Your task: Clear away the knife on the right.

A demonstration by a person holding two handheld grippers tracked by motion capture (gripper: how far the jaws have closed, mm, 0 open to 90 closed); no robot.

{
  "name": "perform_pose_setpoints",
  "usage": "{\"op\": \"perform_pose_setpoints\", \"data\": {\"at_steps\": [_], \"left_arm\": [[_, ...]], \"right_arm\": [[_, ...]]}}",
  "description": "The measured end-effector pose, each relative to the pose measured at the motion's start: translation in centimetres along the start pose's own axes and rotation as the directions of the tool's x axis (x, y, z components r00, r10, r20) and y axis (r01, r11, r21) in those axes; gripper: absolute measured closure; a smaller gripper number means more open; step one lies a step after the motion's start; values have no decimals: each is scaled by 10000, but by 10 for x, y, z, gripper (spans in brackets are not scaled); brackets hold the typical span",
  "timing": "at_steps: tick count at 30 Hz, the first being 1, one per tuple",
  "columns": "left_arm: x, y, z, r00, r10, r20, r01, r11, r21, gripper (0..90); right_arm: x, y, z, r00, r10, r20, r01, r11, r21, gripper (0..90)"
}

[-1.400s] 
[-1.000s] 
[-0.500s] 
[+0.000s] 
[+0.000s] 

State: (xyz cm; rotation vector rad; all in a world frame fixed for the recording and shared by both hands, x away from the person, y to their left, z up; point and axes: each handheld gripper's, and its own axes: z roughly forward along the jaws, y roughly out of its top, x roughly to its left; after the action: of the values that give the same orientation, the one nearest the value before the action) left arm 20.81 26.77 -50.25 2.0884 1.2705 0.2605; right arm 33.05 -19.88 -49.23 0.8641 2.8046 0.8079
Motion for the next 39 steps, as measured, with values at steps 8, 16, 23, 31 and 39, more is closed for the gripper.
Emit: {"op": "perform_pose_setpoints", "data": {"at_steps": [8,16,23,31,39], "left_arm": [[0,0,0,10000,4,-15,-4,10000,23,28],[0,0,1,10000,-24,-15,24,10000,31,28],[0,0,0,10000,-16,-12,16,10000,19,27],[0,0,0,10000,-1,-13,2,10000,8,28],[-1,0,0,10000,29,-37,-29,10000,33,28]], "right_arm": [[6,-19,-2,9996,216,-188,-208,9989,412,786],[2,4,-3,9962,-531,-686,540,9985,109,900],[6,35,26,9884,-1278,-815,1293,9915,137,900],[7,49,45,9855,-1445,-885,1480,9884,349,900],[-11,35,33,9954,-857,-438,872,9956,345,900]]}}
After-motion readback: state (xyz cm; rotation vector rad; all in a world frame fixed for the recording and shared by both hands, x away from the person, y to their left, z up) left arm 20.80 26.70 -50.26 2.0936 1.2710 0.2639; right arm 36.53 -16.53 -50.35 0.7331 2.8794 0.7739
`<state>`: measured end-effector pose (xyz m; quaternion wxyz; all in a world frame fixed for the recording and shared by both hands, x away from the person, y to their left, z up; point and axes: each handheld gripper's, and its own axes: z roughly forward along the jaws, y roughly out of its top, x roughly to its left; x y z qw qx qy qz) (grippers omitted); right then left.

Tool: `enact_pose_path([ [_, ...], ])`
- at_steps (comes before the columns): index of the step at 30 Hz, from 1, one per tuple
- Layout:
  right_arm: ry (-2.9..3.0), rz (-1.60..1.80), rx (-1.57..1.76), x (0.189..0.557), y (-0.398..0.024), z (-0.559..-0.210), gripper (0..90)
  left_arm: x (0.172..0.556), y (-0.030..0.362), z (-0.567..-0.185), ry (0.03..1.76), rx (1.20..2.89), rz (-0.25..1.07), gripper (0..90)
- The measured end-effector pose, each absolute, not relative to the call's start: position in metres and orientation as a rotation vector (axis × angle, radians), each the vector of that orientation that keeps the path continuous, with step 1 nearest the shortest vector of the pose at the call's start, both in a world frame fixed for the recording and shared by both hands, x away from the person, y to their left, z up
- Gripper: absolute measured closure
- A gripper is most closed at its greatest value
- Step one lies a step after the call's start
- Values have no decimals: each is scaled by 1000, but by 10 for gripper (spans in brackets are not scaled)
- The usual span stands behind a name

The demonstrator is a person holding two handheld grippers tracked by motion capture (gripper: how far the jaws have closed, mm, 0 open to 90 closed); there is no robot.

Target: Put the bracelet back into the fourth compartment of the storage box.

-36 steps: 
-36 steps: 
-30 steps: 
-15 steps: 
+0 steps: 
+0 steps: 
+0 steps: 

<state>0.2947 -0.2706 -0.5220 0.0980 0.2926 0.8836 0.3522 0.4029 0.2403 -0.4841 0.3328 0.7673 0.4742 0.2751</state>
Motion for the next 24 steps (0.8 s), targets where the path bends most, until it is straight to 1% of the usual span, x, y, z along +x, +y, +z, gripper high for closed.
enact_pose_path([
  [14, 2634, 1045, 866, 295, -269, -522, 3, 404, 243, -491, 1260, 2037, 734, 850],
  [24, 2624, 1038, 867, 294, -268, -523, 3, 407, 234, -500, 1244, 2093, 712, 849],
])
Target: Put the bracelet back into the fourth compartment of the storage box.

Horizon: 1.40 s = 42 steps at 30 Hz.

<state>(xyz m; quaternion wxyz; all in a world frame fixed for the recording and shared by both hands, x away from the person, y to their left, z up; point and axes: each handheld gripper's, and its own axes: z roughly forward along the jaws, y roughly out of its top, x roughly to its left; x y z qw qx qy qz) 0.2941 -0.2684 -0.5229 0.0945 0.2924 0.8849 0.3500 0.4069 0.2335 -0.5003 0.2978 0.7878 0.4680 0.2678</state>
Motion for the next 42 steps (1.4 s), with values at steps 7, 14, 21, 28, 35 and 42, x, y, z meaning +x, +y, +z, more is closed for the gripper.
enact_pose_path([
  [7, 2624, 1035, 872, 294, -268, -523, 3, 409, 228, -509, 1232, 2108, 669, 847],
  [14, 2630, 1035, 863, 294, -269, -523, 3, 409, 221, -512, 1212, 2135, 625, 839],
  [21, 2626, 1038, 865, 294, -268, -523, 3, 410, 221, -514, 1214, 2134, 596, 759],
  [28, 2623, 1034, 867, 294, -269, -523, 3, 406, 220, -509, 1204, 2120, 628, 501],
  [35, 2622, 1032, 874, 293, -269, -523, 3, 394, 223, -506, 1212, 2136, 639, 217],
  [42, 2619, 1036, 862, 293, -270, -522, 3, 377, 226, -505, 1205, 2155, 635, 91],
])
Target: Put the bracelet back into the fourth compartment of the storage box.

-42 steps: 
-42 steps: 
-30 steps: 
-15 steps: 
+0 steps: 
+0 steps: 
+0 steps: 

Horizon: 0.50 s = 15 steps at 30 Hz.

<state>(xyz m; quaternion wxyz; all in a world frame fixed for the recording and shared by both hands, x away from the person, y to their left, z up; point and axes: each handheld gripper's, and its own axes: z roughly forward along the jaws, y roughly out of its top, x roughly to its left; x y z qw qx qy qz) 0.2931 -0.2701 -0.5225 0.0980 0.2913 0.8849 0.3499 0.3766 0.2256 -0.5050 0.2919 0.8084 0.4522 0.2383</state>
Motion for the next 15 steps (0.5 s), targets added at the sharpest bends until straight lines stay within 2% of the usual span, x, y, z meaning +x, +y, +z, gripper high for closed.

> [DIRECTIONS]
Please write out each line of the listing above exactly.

> [REPLY]
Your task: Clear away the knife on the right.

A demonstration by a person holding two handheld grippers tracked by motion capture (gripper: how far the jaws have closed, mm, 0 open to 90 closed); no robot.

{
  "name": "perform_pose_setpoints",
  "usage": "{\"op\": \"perform_pose_setpoints\", \"data\": {\"at_steps\": [_], \"left_arm\": [[_, ...]], \"right_arm\": [[_, ...]]}}",
  "description": "The measured end-effector pose, each relative to the pose measured at the motion's start: translation in centimetres along the start pose's own axes and rotation as the directions of the tool's x axis (x, y, z components r00, r10, r20) and y axis (r01, r11, r21) in those axes; gripper: absolute measured closure; a smaller gripper number means more open; step one lies a step after the motion's start; values have no decimals: each is scaled by 10000, but by 10 for x, y, z, gripper (spans in brackets are not scaled); brackets hold the typical span",
  "timing": "at_steps: tick count at 30 Hz, the first being 1, one per tuple",
  "columns": "left_arm: x, y, z, r00, r10, r20, r01, r11, r21, gripper (0..90); right_arm: x, y, z, r00, r10, r20, r01, r11, r21, gripper (0..90)"
}

[-1.400s] 
[-1.000s] 
[-0.500s] 
[+0.000s] 
[+0.000s] 

State: (xyz cm; rotation vector rad; all in a world frame fixed for the recording and shared by both hands, x away from the person, y to their left, z up; point and axes: each handheld gripper's, and its own axes: z roughly forward along the jaws, y roughly out of its top, x roughly to its left; after the action: of the values that give the same orientation, the one nearest the value before the action) left arm 20.81 26.77 -50.25 2.0884 1.2705 0.2605; right arm 33.05 -19.88 -49.23 0.8641 2.8046 0.8079
Motion for the next 39 steps, as measured, with values at steps 8, 16, 23, 31 and 39, more is closed for the gripper.
Emit: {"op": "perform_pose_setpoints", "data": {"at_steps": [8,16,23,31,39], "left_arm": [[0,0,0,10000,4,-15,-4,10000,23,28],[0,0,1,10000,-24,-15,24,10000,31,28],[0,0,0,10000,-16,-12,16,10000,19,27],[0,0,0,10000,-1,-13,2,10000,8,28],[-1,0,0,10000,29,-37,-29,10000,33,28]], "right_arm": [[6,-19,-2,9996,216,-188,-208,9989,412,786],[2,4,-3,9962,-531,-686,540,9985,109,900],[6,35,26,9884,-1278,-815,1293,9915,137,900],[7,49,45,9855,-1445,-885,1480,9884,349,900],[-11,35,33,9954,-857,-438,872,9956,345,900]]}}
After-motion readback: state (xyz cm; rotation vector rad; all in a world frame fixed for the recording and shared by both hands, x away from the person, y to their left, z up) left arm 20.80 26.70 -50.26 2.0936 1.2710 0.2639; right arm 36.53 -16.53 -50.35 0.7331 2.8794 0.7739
`<state>`: measured end-effector pose (xyz m; quaternion wxyz; all in a world frame fixed for the recording and shared by both hands, x away from the person, y to their left, z up; point and axes: each handheld gripper's, and its own axes: z roughly forward along the jaws, y roughly out of its top, x roughly to its left; x y z qw qx qy qz) (grippers omitted); right then left.

Tool: `enact_pose_path([ [_, ...], ])`
- at_steps (comes before the columns): index of the step at 30 Hz, from 1, one per tuple
- Layout:
  right_arm: ry (-2.9..3.0), rz (-1.60..1.80), rx (-1.57..1.76), x (0.189..0.557), y (-0.398..0.024), z (-0.559..-0.210), gripper (0..90)
  left_arm: x (0.172..0.556), y (-0.030..0.362), z (-0.567..-0.185), ry (0.03..1.76), rx (1.20..2.89), rz (-0.25..1.07), gripper (0..90)
- The measured end-effector pose, each absolute, not relative to the call's start: position in metres and orientation as a rotation vector (axis × angle, radians), each the vector of that orientation that keeps the path continuous, with step 1 nearest the shortest vector of the pose at the call's start, both in a world frame fixed for the recording and shared by both hands, x away from the person, y to their left, z up
- Gripper: absolute measured closure
- A gripper is most closed at its greatest value
- Step one lies a step after the call's start
- Values have no decimals: each is scaled by 1000, but by 10 for gripper (spans in brackets are not scaled)
- The usual span stands behind a name

The demonstrator is a person holding two handheld grippers tracked by motion capture (gripper: how far the jaws have closed, mm, 0 open to 90 closed); there is no robot.

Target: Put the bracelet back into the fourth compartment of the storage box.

-36 steps: 
-36 steps: 
-30 steps: 
-15 steps: 
+0 steps: 
+0 steps: 
+0 steps: 

<state>0.2947 -0.2706 -0.5220 0.0980 0.2926 0.8836 0.3522 0.4029 0.2403 -0.4841 0.3328 0.7673 0.4742 0.2751</state>
Motion for the next 24 steps (0.8 s), targets where the path bends most, until it is straight to 1% of the usual span, x, y, z along +x, +y, +z, gripper high for closed.
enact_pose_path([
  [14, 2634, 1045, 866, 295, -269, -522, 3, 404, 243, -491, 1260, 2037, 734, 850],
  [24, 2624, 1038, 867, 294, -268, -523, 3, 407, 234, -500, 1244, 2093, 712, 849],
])
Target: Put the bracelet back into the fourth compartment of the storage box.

Horizon: 1.40 s = 42 steps at 30 Hz.

<state>(xyz m; quaternion wxyz; all in a world frame fixed for the recording and shared by both hands, x away from the person, y to their left, z up; point and axes: each handheld gripper's, and its own axes: z roughly forward along the jaws, y roughly out of its top, x roughly to its left; x y z qw qx qy qz) 0.2941 -0.2684 -0.5229 0.0945 0.2924 0.8849 0.3500 0.4069 0.2335 -0.5003 0.2978 0.7878 0.4680 0.2678</state>
Motion for the next 42 steps (1.4 s), with values at steps 7, 14, 21, 28, 35 and 42, x, y, z meaning +x, +y, +z, more is closed for the gripper.
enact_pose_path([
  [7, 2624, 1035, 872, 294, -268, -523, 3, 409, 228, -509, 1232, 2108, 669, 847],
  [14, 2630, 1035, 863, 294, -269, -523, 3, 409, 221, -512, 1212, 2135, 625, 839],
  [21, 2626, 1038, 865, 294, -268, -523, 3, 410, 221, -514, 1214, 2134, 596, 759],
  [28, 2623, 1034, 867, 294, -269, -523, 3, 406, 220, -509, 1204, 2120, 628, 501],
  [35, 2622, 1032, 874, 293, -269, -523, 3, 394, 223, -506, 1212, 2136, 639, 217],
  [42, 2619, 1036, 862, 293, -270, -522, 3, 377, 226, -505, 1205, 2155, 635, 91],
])
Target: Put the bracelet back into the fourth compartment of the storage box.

-42 steps: 
-42 steps: 
-30 steps: 
-15 steps: 
+0 steps: 
+0 steps: 
+0 steps: 

Horizon: 0.50 s = 15 steps at 30 Hz.

<state>(xyz m; quaternion wxyz; all in a world frame fixed for the recording and shared by both hands, x away from the person, y to their left, z up; point and axes: each handheld gripper's, and its own axes: z roughly forward along the jaws, y roughly out of its top, x roughly to its left; x y z qw qx qy qz) 0.2931 -0.2701 -0.5225 0.0980 0.2913 0.8849 0.3499 0.3766 0.2256 -0.5050 0.2919 0.8084 0.4522 0.2383</state>
Motion for the next 15 steps (0.5 s), targets added at the sharpest bends until straight lines stay within 2% of the usual span, x, y, z meaning +x, +y, +z, gripper high for closed.

The output given here is complete.